Now, whilst I wholeheartedly admire his virtue in wanting to make games educational – the backdrop of this interview being on the eve of Ubisoft’s release of Assassin’s Creed: Odyssey, a series praised for its attempts to teach a semi-accurate version of history at least – I can’t help but think this man has never sat through compulsory maths lesson trying to find the value of x or needlessly trying to find out which side of a triangle is shortest.

Photo: Flickr @steamXO

Of course, I am by no means discouraging the act of learning – The Mancunion is comprised entirely of university students, after all – so education clearly means a great deal to us; however, what I am trying to get at is that some things are more fun to study than others. Take that example of Assassin’s Creed, for instance: a franchise that became one of the main driving forces behind my love of history, but a big part of that was my being able to participate in the unfolding of that history and in a way that was fun above all else.

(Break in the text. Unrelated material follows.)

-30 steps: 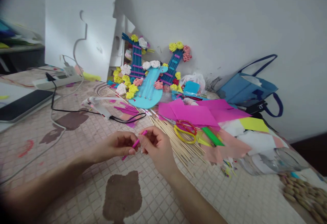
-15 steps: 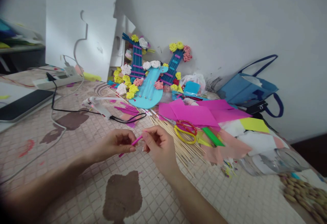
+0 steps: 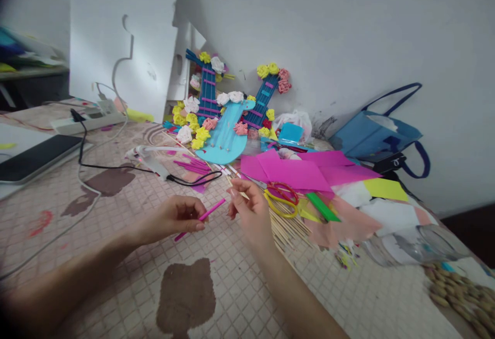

With that in mind, we come to Hascoet’s argument and how it almost falls at the first hurdle as he makes the strange assumption that fun can only be had through learning: the two are not mutually exclusive – I’m fairly certain I learnt little to nothing from my ‘Quids In’ nights at Factory in my first year, but I’m more than confident I had a whale of a time.

To make such a stipulation, albeit maybe inadvertently, seems wildly naïve. There is no way that Hascoet truly believes that gaming 30 years ago, roughly the time he first started at Ubisoft, was about education first and fun second. I doubt anyone walked away with a strong sense of analytical prowess or wider social benefit the first time they switched on Donkey Kong or Super Mario Bros. Games can be a great tool for learning and I love it when I come away from a game with knowledge that I can transfer into the world, but fun has always been at the heart and soul of gaming.

Moreover, it almost feels like he couldn’t have picked a worse time to make this argument about videogames given the calibre of some of the most recent games we’ve enjoyed: Ubisoft’s very own AC Odyssey has proved the perfect example of blending education and entertainment whilst restoring the series to its former glory, the latest God of War is being hailed as a definitive title in this generation, with one of the most soulful, heartfelt and visually beautiful campaigns in recent memory, and we are only a matter of days away from Red Dead Redemption 2, which is comfortably being tipped not only as game of the year but one of the most technically impressive titles ever.

Photo: Flickr @commorancy

So, whilst I completely agree with you, Serge, that making games educational is important and a valid use of our time, some games were built on the foundational idea that you could come home from school, university, work — whatever — and after a hard day of using your brain and directly trying to better your knowledge and the world around you, take a break from your immediate reality, be entertained and get lost in having fun for fun’s sake. That is where gaming gets its soul.

Games have and always will be about having fun, and if you learn something along the way, great. Some have more to offer you than others, but that isn’t limited to just education. So, no matter what, keep calm and play on, guys and gals.